Icotinib as First-line and Maintenance Treatment in EGFR Mutated Patients With Lung Adenocarcinoma

February 7, 2017 updated by: Betta Pharmaceuticals Co., Ltd.

Randomized, Open Label, Positive Controlled, Multicenter Trial to Evaluate Icotinib as First-line and Maintenance Treatment in EGFR Mutated Patients With Lung Adenocarcinoma

This study is designed to compare the efficacy and safety of first-line icotinib treatment and first-line chemotherapy followed by maintenance treatment with icotinib.

Study Overview

Status

Unknown

Conditions

Intervention / Treatment

Detailed Description

This study is designed to compare the efficacy and safety of first-line icotinib treatment and first-line chemotherapy followed by maintenance with icotinib.

Primary endpoint:

Progression-free survival between first-line icotinib treatment and first-line chemotherapy followed by maintenance with icotinib

Secondary endpoint:

  1. Overall survival between icotinib and chemotherapy
  2. Time to Progression between icotinib and chemotherapy
  3. Objective response rate and disease control rate between icotinib and chemotherapy

Study Type

Interventional

Enrollment (Anticipated)

100

Phase

  • Phase 4

Contacts and Locations

This section provides the contact details for those conducting the study, and information on where this study is being conducted.

Study Locations

  • China
    • Beijing
      • Beijing, Beijing, China, 100853
        • Recruiting
        • Chinese People's Liberation Army (PLA) General Hospital
        • Contact:
          • Jiao Shunchang, MD
          • Phone Number: 0086-13801380677
        • Principal Investigator:
          • Jiao Shunchang, MD

Participation Criteria

Researchers look for people who fit a certain description, called eligibility criteria. Some examples of these criteria are a person's general health condition or prior treatments.

Eligibility Criteria

Ages Eligible for Study

18 years to 70 years (Adult, Older Adult)

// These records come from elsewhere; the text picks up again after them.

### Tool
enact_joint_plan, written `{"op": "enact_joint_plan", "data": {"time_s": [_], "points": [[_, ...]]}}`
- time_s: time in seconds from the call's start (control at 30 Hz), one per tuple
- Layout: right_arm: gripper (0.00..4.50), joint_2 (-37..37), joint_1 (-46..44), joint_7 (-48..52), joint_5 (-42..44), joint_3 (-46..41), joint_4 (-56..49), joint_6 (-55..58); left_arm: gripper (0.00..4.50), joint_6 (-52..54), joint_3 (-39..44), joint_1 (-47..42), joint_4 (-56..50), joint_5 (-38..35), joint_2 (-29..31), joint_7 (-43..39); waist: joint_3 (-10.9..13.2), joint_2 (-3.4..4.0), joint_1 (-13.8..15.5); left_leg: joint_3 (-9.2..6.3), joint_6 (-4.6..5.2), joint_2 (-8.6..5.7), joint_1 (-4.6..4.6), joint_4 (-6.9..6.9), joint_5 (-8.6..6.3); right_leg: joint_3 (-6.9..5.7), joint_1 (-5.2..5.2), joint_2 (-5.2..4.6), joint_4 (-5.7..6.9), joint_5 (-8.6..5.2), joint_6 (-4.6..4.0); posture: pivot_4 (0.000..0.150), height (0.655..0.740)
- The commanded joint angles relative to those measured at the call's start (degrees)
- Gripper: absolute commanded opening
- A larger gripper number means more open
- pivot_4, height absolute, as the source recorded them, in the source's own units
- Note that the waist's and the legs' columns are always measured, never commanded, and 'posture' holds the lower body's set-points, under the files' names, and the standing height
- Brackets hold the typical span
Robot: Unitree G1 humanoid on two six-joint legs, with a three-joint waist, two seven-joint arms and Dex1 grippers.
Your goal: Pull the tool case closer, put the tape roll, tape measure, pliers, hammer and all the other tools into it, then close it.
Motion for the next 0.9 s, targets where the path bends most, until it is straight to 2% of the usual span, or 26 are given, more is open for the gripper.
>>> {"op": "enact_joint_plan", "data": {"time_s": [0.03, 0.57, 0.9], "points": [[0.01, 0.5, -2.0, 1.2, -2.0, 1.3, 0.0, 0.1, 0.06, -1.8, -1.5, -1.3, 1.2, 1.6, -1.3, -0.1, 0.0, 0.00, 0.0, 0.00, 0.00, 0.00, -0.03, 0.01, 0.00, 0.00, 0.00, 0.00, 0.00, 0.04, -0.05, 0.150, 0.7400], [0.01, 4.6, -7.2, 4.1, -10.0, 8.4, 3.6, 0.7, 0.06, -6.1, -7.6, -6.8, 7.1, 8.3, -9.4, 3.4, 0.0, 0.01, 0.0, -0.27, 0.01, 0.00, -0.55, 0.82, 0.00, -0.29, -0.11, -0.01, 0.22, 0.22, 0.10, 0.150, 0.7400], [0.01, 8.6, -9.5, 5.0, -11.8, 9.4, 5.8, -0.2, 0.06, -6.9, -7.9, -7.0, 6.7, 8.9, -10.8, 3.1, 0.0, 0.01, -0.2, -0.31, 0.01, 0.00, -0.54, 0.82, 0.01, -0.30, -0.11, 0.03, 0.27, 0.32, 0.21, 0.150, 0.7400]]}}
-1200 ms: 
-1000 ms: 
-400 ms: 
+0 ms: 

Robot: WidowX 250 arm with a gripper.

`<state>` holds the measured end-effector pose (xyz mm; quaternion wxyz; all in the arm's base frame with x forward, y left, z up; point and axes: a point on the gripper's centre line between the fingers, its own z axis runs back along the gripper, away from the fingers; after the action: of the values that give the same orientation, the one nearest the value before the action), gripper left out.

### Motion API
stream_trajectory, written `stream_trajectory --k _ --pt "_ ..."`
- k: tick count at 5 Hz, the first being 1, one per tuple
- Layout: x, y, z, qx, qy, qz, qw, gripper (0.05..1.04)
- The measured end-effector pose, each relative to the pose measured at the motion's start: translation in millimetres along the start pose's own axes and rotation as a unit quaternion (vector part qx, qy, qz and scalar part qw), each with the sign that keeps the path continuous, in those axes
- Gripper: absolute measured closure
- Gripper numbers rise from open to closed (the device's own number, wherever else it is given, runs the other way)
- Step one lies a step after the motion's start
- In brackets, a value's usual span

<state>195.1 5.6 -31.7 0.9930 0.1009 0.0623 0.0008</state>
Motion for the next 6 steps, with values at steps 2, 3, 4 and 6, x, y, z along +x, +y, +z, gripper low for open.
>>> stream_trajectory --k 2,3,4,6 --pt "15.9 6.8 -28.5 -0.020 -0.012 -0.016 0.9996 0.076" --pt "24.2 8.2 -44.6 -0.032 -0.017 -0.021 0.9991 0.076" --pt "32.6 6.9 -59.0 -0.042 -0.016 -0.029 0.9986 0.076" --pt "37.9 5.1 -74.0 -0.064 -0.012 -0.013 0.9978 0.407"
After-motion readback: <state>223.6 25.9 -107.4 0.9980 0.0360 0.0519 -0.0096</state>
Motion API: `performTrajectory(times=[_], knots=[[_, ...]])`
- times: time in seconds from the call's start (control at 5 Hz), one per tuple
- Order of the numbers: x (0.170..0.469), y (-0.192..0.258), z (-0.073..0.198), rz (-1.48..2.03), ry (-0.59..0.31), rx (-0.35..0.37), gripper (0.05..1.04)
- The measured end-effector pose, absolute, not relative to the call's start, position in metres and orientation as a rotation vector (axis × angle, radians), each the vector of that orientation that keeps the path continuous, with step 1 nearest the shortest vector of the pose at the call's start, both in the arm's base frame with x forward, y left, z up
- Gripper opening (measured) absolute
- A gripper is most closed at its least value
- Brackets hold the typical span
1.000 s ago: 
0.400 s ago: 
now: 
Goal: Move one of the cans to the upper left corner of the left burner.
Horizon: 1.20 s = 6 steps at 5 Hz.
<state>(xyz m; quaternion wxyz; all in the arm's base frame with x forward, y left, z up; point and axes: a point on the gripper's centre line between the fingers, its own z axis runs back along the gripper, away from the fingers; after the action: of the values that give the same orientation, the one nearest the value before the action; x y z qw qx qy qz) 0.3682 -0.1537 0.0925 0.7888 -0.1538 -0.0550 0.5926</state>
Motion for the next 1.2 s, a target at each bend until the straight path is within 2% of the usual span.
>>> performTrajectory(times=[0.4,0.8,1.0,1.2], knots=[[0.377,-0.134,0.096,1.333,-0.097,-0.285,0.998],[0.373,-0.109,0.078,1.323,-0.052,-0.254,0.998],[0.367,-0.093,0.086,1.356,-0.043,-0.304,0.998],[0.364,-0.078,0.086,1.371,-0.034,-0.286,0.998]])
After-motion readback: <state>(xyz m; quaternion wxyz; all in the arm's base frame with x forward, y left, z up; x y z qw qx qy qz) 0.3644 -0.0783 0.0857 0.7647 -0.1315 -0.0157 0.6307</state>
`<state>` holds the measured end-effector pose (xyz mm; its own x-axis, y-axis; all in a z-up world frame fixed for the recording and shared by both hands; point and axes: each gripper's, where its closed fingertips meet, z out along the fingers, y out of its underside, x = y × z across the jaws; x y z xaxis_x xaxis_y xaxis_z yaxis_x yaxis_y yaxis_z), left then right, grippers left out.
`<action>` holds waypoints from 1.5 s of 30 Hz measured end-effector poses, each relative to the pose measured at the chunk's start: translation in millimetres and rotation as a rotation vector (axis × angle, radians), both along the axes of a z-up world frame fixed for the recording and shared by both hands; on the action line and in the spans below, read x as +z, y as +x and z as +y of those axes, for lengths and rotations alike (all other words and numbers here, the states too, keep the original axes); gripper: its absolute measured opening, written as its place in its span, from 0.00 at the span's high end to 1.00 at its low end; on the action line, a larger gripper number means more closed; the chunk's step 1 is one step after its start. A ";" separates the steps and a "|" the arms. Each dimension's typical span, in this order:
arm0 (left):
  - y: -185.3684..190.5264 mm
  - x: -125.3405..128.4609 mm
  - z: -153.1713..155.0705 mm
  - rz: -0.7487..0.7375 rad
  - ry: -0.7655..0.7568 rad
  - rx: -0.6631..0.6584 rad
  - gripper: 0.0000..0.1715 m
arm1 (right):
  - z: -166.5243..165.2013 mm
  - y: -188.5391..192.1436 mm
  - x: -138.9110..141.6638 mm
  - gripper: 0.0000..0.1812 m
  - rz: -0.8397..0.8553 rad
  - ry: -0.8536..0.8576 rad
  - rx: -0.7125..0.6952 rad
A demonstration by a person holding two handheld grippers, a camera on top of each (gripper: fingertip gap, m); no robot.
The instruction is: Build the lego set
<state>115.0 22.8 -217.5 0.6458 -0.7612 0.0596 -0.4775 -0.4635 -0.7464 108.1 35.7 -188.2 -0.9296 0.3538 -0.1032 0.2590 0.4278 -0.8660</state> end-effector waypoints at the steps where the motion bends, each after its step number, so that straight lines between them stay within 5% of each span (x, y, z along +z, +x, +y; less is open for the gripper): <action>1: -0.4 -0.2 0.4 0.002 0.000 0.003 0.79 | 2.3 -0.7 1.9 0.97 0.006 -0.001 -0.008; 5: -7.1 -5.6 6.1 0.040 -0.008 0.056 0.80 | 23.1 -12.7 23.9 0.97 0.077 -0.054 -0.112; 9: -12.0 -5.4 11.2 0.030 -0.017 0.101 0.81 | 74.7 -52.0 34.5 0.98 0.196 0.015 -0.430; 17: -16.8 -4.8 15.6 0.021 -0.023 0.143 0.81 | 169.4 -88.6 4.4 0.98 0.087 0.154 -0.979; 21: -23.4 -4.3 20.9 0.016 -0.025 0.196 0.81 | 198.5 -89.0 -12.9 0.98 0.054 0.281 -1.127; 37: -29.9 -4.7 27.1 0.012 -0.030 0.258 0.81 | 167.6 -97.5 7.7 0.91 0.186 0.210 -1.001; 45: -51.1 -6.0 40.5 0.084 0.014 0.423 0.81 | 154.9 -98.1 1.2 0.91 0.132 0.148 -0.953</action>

Accepts Healthy Volunteers

No

Genders Eligible for Study

All

Description

Inclusion Criteria:

  • Pathologic confirmation of lung adenocarcinoma with measurable disease, defined as at least one lesion that can be accurately measured in at least one dimension (longest diameter to be recorded on CT); Patients must have previously untreated locally advanced or metastatic NSCLC; Patients must have lung cancer with a documented EGFR activating mutation (exon 19 deletion, L858R).

Exclusion Criteria:

  • Prior chemotherapy Prior treatment with gefitinib, erlotinib, or other drugs that target EGFR Patients must not be receiving any other investigational agents Any evidence of interstitial lung disease

Study Plan

This section provides details of the study plan, including how the study is designed and what the study is measuring.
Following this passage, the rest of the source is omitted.